Elizabeth Samara-Rubio, Chief Business Officer at SiMa.ai, emphasizes that this initiative signifies a major advancement in the accessibility and usability of next-generation ML. By leveraging AWS’s vast infrastructure, SiMa.ai aims to reach a wider audience prepared to integrate edge AI technologies. Additionally, SiMa.ai offers an Early Access Program that enables developers to explore new features and optimize their ML applications on SiMa.ai Developer or Production boards. This initiative aligns with SiMa.ai’s commitment to fostering a robust development ecosystem around its technology.
In conjunction with its partnership with AWS, SiMa.ai has attained Foundational Technical Review status, underscoring the technical rigor and reliability of their solutions. Such recognition demonstrates their dedication to meeting high standards in their offerings. Furthermore, SiMa.ai has successfully secured $70 million in funding aimed at developing second-generation MLSoC, highlighting their long-term commitment to advancing edge AI capabilities. This funding is expected to drive innovation and accelerate the development of their products.

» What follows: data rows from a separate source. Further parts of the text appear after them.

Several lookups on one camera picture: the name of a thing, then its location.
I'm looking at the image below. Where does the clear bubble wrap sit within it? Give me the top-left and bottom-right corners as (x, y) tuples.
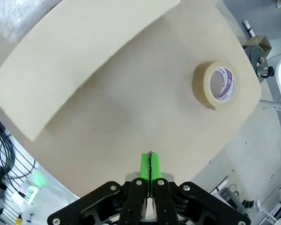
(0, 0), (46, 42)

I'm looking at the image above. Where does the brown cardboard box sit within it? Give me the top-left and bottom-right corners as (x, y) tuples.
(0, 0), (182, 143)

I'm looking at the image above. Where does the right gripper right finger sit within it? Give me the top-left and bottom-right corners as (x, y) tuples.
(150, 152), (251, 225)

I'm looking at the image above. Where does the brown packing tape strip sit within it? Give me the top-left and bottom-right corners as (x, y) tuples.
(192, 60), (241, 111)

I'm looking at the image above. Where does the small open cardboard box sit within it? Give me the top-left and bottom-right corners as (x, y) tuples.
(244, 35), (273, 56)

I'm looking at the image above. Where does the green lit device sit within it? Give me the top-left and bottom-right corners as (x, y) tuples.
(25, 170), (48, 203)

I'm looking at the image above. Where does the white marker pen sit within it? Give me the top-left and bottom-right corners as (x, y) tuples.
(242, 20), (256, 38)

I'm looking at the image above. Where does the black cable bundle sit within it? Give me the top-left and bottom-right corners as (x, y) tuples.
(0, 112), (17, 213)

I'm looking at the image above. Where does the black clamp knob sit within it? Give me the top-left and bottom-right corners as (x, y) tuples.
(259, 67), (275, 79)

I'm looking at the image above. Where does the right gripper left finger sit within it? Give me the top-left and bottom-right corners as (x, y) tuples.
(46, 152), (152, 225)

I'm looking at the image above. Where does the grey metal table clamp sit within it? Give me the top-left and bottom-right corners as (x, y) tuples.
(244, 45), (270, 83)

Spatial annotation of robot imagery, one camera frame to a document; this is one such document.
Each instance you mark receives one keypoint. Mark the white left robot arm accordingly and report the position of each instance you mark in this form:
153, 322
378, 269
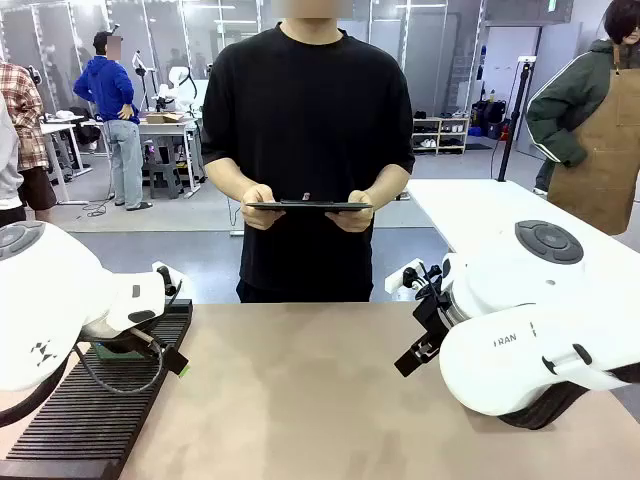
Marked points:
45, 290

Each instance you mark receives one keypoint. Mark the grey stool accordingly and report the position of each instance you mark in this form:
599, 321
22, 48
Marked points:
162, 175

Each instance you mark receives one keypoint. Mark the person in blue hoodie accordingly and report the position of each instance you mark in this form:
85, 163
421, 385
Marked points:
107, 90

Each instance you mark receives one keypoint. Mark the black slotted PCB rack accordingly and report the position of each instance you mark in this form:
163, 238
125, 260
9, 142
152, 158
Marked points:
90, 425

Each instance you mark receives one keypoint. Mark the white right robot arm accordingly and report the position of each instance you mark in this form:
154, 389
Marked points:
500, 380

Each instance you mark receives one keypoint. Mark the white desk with box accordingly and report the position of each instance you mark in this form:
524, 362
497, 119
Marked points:
165, 129

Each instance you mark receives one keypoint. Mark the cardboard box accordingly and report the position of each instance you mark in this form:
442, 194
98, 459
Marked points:
162, 118

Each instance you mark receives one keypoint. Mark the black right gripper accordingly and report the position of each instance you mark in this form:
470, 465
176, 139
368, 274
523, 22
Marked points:
434, 317

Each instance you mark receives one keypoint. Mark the wooden shoe shelf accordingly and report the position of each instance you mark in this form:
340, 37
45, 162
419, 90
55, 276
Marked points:
440, 135

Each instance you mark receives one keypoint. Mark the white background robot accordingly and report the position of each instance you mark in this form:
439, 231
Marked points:
177, 85

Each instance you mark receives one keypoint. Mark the person's left hand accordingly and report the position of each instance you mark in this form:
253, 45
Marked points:
352, 220

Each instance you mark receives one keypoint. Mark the person in plaid shirt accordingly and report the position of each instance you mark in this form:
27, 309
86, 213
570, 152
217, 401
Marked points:
22, 110

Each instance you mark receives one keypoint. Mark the person's left forearm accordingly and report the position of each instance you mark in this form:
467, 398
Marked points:
390, 180

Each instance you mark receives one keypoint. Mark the white standing desk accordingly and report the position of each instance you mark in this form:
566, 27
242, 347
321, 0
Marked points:
60, 127

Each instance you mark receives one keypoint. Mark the black bag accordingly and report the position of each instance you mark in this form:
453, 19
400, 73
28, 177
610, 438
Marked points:
487, 117

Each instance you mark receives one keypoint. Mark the black tablet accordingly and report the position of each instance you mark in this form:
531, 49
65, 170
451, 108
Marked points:
310, 205

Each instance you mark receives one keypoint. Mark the person in brown apron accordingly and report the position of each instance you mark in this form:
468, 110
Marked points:
600, 125

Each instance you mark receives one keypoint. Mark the person's right forearm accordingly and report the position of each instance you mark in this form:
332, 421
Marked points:
227, 177

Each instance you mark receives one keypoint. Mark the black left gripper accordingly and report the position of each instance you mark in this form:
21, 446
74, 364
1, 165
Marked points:
127, 346

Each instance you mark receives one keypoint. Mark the person in black T-shirt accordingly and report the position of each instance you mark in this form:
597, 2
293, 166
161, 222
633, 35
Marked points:
305, 125

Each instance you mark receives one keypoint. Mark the person's right hand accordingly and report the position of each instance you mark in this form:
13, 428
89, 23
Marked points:
260, 217

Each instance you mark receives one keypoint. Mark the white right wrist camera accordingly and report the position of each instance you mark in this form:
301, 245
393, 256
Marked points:
397, 281

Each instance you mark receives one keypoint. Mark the black tripod pole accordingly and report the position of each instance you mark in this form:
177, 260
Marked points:
515, 125

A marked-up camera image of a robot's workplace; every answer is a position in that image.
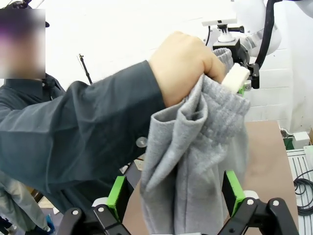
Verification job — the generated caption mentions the small white box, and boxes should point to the small white box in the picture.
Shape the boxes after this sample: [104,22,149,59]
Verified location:
[292,131,311,150]

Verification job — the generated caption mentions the person's right hand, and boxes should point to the person's right hand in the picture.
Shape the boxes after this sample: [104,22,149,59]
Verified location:
[148,31,227,108]

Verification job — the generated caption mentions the person in black shirt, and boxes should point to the person in black shirt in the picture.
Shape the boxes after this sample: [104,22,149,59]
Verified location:
[0,0,169,233]

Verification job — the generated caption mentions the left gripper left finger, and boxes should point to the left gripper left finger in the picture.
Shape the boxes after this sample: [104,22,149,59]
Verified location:
[57,176,134,235]

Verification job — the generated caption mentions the white aluminium frame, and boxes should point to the white aluminium frame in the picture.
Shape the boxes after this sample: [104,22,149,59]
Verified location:
[286,145,313,214]

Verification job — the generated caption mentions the black cap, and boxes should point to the black cap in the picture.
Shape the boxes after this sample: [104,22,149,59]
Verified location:
[0,0,50,28]

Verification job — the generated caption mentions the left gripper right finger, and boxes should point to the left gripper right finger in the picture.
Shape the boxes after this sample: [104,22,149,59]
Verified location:
[219,170,300,235]

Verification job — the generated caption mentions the black cable coil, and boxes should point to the black cable coil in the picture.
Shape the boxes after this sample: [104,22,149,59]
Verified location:
[294,171,313,216]

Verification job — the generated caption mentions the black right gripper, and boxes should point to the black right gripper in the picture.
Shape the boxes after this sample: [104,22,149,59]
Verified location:
[212,38,260,96]

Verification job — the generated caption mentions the grey training pants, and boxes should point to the grey training pants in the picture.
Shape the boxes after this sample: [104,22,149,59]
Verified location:
[139,47,251,235]

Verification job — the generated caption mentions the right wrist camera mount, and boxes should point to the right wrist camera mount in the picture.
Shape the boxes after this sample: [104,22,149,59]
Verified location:
[201,18,245,43]

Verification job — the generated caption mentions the person's right forearm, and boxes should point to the person's right forearm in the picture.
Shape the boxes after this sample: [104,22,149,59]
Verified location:
[36,60,169,196]

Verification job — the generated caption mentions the black tripod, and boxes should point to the black tripod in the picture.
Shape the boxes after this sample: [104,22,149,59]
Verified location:
[77,53,94,85]

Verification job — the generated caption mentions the black arm cable sleeve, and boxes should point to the black arm cable sleeve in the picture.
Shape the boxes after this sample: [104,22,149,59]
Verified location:
[254,0,278,68]

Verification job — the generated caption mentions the green plastic part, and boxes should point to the green plastic part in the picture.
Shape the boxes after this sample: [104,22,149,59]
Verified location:
[283,136,294,151]

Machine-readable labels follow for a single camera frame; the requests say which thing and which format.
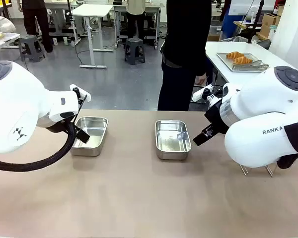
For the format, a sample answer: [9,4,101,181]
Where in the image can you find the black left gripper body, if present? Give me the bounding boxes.
[48,116,77,133]

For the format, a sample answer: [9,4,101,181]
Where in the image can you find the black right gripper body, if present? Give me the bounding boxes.
[204,98,229,136]

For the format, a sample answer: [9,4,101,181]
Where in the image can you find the rectangular steel container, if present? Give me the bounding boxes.
[70,116,109,157]
[155,119,192,161]

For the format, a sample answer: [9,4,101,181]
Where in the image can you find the perforated metal baking tray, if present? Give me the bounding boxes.
[216,52,270,73]

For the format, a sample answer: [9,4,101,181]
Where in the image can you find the golden croissant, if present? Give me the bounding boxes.
[225,51,245,60]
[232,56,253,65]

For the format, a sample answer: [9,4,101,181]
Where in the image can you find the person left forearm black sleeve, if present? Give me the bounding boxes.
[193,37,213,77]

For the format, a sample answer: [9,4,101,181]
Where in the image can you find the white table with bread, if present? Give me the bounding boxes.
[0,31,21,56]

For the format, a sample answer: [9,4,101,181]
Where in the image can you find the metal tongs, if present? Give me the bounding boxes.
[232,60,269,71]

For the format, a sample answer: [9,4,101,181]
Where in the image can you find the white side table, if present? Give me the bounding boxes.
[205,41,298,86]

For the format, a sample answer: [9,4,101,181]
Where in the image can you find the person in black clothes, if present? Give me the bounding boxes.
[157,0,213,112]

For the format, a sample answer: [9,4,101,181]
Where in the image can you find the grey plastic stool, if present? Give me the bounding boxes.
[19,34,47,62]
[124,38,146,65]

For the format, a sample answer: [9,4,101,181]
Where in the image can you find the blue partition panel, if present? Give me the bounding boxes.
[221,0,261,42]

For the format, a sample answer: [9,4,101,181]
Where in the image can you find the black tripod pole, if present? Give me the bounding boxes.
[247,0,265,45]

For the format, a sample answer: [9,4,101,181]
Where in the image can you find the cardboard boxes stack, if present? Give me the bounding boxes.
[259,4,285,39]

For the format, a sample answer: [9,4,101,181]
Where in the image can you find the bystander in black trousers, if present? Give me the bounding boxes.
[19,0,54,53]

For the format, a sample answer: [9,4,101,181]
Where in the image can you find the grey workbench on castors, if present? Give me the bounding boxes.
[113,3,162,50]

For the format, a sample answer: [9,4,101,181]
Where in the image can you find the white height-adjustable desk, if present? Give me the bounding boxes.
[71,3,114,69]

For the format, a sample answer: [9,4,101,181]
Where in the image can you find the bystander in beige shirt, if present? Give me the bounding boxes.
[126,0,147,40]

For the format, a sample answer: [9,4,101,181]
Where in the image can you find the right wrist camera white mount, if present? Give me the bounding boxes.
[191,84,223,106]

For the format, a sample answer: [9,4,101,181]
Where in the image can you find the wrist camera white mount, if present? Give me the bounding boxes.
[191,84,223,106]
[69,84,92,103]

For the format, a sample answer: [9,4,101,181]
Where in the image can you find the black left arm cable sleeve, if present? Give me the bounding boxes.
[0,122,76,172]

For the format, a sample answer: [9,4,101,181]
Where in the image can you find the black arm cable sleeve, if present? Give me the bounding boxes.
[0,122,76,172]
[275,121,298,170]

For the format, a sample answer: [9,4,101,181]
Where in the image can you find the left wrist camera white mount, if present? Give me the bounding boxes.
[69,84,92,103]

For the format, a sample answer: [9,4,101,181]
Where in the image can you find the black right arm cable sleeve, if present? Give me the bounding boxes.
[275,121,298,170]

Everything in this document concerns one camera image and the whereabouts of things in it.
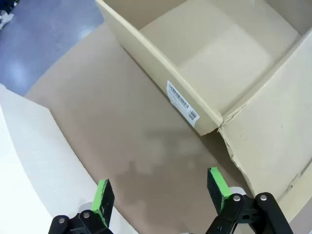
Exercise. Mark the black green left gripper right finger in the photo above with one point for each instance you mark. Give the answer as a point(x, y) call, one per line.
point(217, 187)

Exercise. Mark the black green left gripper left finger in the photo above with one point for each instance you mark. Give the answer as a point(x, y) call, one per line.
point(102, 202)

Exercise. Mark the tan cardboard shoe box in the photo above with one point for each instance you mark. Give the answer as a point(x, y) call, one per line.
point(256, 146)

Overall, SiMa.ai’s strategic initiative represents a concerted effort to democratize ML development at the edge. By providing tools and platforms that empower developers to create and deploy AI solutions efficiently, leveraging AWS’s scale and resources, they aim to make edge AI accessible to a broader audience. This move holds the potential to significantly impact how businesses and developers implement and benefit from AI technologies at the edge.